When’s the best time to start planning for your child’s education? At Valley Trust, we think it’s never too early. But we know that many of our customers aren’t able to start saving the minute their kids are born.
In fact, most Trust customers don’t start thinking about how to pay for college until their children are in high school. While it’s not ideal, there are steps you can take to prepare for education costs. Here are three tips to help you plan for paying for college:
Start saving early (it bears repeating)
The earlier you start to save, the more you can take advantage of the power of compounding. If possible, set up a systematic investment plan and encourage your family members to contribute, if they are financially able to do so.
Know your options
It helps to determine the best investment option for your financial situation, for example, a 529 Plan versus a UTMA/UGMA. Also, take into consideration the tax implications and impact on eligibility for financial aid, depending on which option you choose.

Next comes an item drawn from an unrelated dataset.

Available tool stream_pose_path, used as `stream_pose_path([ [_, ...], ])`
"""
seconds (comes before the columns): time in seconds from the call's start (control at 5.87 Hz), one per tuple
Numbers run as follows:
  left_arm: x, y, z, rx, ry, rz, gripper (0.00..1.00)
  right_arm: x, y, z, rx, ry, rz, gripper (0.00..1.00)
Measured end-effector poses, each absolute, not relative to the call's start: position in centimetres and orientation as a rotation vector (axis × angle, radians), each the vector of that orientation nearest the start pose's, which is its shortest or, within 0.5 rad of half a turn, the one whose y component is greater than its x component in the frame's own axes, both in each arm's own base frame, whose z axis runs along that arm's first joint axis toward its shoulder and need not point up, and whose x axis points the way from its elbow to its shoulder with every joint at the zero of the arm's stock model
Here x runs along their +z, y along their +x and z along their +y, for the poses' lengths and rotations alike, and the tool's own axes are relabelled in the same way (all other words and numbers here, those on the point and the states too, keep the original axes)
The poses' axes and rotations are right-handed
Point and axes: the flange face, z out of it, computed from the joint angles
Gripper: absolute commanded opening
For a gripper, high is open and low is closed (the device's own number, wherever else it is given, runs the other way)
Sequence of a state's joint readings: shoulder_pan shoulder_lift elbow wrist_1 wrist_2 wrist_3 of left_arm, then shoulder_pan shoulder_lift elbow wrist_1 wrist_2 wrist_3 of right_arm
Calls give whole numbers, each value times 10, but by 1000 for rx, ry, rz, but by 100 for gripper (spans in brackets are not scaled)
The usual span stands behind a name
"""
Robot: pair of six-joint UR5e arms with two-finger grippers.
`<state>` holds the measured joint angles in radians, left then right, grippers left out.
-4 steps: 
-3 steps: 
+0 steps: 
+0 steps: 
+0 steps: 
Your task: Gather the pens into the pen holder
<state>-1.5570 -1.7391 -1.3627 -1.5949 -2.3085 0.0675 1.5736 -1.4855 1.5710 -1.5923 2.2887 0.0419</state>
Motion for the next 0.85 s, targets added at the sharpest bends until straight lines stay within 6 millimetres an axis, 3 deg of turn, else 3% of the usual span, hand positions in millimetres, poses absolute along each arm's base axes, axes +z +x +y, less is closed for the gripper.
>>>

You should also try to estimate the cost of both public and private education for each child, in addition to what the Estimated Family Contribution (EFC) might be. The FAFSA4caster is a great tool for doing this.
Think outside the box
In addition to scholarships, grants and student loans, consider applying for a home equity loan or line of credit. They may offer better rates than student loans.

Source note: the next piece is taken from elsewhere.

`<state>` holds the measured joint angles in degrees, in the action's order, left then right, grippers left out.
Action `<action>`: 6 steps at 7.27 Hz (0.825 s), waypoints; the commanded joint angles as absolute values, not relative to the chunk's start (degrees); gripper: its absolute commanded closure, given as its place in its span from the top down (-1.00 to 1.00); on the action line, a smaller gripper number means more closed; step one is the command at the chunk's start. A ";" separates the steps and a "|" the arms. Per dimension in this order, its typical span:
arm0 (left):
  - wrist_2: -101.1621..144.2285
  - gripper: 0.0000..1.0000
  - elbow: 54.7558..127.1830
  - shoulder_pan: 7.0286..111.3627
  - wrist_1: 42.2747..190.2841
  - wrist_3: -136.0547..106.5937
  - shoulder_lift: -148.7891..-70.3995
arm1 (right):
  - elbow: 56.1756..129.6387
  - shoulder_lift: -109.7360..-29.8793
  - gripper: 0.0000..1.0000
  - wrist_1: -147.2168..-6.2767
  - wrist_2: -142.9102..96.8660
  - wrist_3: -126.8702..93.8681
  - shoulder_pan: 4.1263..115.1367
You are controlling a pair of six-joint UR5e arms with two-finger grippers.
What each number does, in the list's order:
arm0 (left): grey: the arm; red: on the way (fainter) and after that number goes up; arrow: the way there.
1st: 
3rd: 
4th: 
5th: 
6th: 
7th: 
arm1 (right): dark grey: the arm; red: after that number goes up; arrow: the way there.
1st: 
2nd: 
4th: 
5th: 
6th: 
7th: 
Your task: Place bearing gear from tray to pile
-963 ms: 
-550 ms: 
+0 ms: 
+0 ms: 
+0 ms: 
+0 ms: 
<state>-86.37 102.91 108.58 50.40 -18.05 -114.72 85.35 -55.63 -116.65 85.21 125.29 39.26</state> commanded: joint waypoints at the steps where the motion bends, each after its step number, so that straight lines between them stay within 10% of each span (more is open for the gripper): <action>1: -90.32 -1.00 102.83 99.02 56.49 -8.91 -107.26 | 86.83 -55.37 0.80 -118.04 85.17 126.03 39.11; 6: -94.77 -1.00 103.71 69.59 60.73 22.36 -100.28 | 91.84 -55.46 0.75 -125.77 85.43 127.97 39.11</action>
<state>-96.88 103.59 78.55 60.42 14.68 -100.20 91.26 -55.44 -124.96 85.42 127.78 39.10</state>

Keep in mind, you don’t have to figure this all out on your own. A financial advisor can help you determine an education planning investment option that’s right for you.

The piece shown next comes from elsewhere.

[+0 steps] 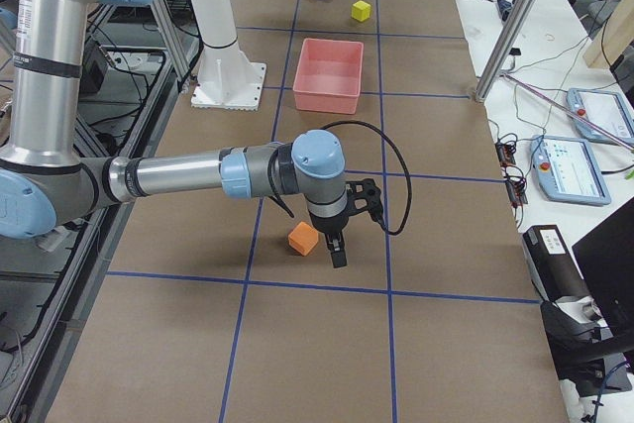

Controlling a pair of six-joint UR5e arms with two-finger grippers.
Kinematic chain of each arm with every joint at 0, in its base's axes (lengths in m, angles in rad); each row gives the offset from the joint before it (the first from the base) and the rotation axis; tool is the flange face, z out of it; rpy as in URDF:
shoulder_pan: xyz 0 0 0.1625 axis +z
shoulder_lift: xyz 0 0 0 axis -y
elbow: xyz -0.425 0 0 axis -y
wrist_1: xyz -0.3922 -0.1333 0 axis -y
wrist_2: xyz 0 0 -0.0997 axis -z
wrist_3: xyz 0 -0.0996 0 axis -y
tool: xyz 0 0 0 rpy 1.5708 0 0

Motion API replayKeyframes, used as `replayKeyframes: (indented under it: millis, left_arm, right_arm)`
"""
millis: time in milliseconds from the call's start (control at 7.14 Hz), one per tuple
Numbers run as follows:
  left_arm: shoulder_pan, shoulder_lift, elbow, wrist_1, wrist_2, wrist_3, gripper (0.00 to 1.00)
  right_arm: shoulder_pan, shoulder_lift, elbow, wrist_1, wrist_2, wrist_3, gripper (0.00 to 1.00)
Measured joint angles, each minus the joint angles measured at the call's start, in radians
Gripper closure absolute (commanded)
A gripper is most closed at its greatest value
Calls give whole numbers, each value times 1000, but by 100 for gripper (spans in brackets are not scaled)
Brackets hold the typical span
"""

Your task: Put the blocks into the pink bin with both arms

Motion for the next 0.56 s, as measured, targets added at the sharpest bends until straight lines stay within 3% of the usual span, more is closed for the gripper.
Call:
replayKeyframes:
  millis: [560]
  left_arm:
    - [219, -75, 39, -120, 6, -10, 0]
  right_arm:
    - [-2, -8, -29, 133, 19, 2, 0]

Here are a couple of examples of real Trust customers who benefited from working with our team members:
- At the age of 70, Eduardo and Roberta became grandparents. When they began to consider ways to put money towards their new grandchild’s education, they became overwhelmed. So, they turned to Trust for advice. We introduced them to the 529 Plan, an investment vehicle created in 1996 that didn’t exist when they were raising their own children. In addition to their contributions to a 529 Plan not being deductible on their federal tax return, their investment will grow tax-deferred, and distributions to pay for their grandchild’s college costs will be federally tax-free.
Gail and Timothy have always been financially secure. So when they decided they wanted to help pay for their grandchildren’s education, they immediately turned to 529 Plans. By making contributions to 529 Plans, there were able to reduce their estate and help their grandchildren build savings that could be used tax-free to pay for college. They were also able to take advantage of a special rule for 529 contributions that allowed for five years’ worth of gifts in one year without triggering the gift tax. However, it should be noted that withdrawal from a grandparent-owned 529 Plan is considered student income, which could potentially have an impact on financial aid awards.
No matter what your financial situation, the team at Valley Trust can help you find a solution that meets your needs to help pay for your child’s – or grandchild’s – education.